June 27, 2009 | Unregistered CommenterReuven

It's not inappropriate. Jackson's body of work is not exactly conducive to a somber atmosphere. It's all right if people remember him in ways that seem strange. He was dedicated to making people dance and have fun.

I guarantee that the bakeries know people will want those cakes.

June 27, 2009 | Unregistered CommenterAnonymous

@donna: The guy was never convicted of anything. And his accusers were always very shady characters. I think you calling him a "pedophile"(and I'm no fan of them, believe me) is uglier than any of these cakewrecks!

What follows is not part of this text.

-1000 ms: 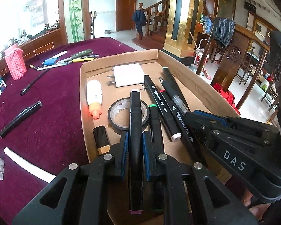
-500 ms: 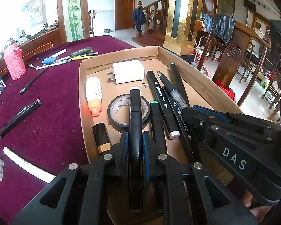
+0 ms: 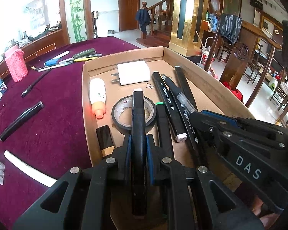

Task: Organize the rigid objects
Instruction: 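Lower the marker and pen into the tray and open both grippers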

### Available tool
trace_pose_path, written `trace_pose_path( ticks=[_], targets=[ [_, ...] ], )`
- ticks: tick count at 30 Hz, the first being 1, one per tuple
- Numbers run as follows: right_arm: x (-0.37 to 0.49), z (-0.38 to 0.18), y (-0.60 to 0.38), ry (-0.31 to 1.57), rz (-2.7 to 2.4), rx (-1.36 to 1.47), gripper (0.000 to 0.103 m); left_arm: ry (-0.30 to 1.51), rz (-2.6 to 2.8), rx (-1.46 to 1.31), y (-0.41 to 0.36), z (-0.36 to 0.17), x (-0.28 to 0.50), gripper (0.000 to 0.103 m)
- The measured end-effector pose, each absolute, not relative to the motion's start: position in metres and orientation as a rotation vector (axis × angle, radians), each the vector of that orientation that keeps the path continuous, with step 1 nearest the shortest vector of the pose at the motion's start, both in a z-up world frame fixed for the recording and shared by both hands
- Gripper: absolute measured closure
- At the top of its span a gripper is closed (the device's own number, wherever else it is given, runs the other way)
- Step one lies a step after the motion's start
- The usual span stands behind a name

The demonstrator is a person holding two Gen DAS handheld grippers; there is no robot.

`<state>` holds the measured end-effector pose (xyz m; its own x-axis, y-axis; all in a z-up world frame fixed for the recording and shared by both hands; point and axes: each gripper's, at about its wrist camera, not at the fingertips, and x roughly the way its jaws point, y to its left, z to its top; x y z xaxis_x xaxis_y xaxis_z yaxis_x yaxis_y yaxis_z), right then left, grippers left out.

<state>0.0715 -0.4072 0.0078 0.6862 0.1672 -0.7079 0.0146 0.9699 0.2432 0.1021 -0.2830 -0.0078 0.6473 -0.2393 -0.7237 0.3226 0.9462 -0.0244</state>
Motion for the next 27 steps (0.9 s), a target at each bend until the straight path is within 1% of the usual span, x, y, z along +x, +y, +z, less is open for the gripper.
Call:
trace_pose_path(
  ticks=[1,3,4,5,6,7,8,10,15,22,27],
  targets=[
    [0.071,0.008,-0.407,0.814,0.088,0.241,0.09,0.806,-0.32,0.111,-0.283,-0.008,0.101,0.091],
    [0.069,0.009,-0.408,0.813,0.092,0.249,0.081,0.805,-0.32,0.117,-0.284,-0.008,0.101,0.089],
    [0.067,0.009,-0.408,0.811,0.092,0.251,0.079,0.803,-0.319,0.121,-0.285,-0.007,0.101,0.085],
    [0.066,0.01,-0.408,0.81,0.093,0.25,0.075,0.8,-0.319,0.123,-0.285,-0.007,0.101,0.077],
    [0.065,0.011,-0.407,0.808,0.094,0.248,0.073,0.794,-0.32,0.125,-0.285,-0.006,0.1,0.072],
    [0.065,0.012,-0.407,0.805,0.094,0.247,0.073,0.782,-0.313,0.129,-0.285,-0.004,0.099,0.063],
    [0.063,0.013,-0.407,0.802,0.093,0.245,0.073,0.767,-0.31,0.131,-0.285,-0.002,0.097,0.057],
    [0.062,0.014,-0.407,0.797,0.093,0.246,0.073,0.747,-0.311,0.131,-0.284,0.0,0.095,0.055],
    [0.056,0.02,-0.41,0.784,0.094,0.255,0.073,0.724,-0.303,0.148,-0.284,0.001,0.094,0.055],
    [0.04,0.039,-0.416,0.724,0.09,0.28,0.073,0.663,-0.3,0.098,-0.276,0.015,0.089,0.055],
    [0.028,0.054,-0.418,0.687,0.082,0.279,0.072,0.676,-0.316,0.049,-0.262,0.034,0.082,0.055]
  ],
)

June 27, 2009 | Unregistered CommenterReuven

All I have to say is..... I WANT ONE!

June 27, 2009 | Unregistered CommenterAnonymous

Here's my take on the cakes above - I think they're fine that they were made so quickly -- except that they were not decorated WELL at all. But the idea behind them is fine.

Take a look at this Flickr Blog post:
http://blog.flickr.net/en/2009/06/26/get-on-the-floor-and-dance/

Fans immediately were getting out and celebrating MJ's career/life by gathering and dancing and having a party. The post here in Cake Wrecks previous to this one even mentioned how people were having parties. So to have a cake with the photo of MJ on it, why not? To say you're eating his face (etc) is silly, c'mon people. It's a photo.

As for having it at a funeral or a wake or even a "celebration of life" event for a loved one - it would really depend on the sensitivity of the family I suppose. My family has been through several really rough deaths and I know that at each one they would have loved to have seen a cake with a photo on it and wouldn't be squeamish at all over it.

The bottom line is that it's just cake, decorated to look like someone or with a nifty edible photo on it. It's not the person - don't put so much into it.

June 27, 2009 | Unregistered CommenterJennifer

I'm thinking more about the copyright issues with using those images. Also, if the edible image is on a buttercream frosting, it will be absorbed into the frosting. If you are using whipped frosting, it stays thick and nasty.

June 27, 2009 | Unregistered Commentersnarkygurl

Isn't it Prince of Pop? Not that there is a king out there, but the alliteration is nice.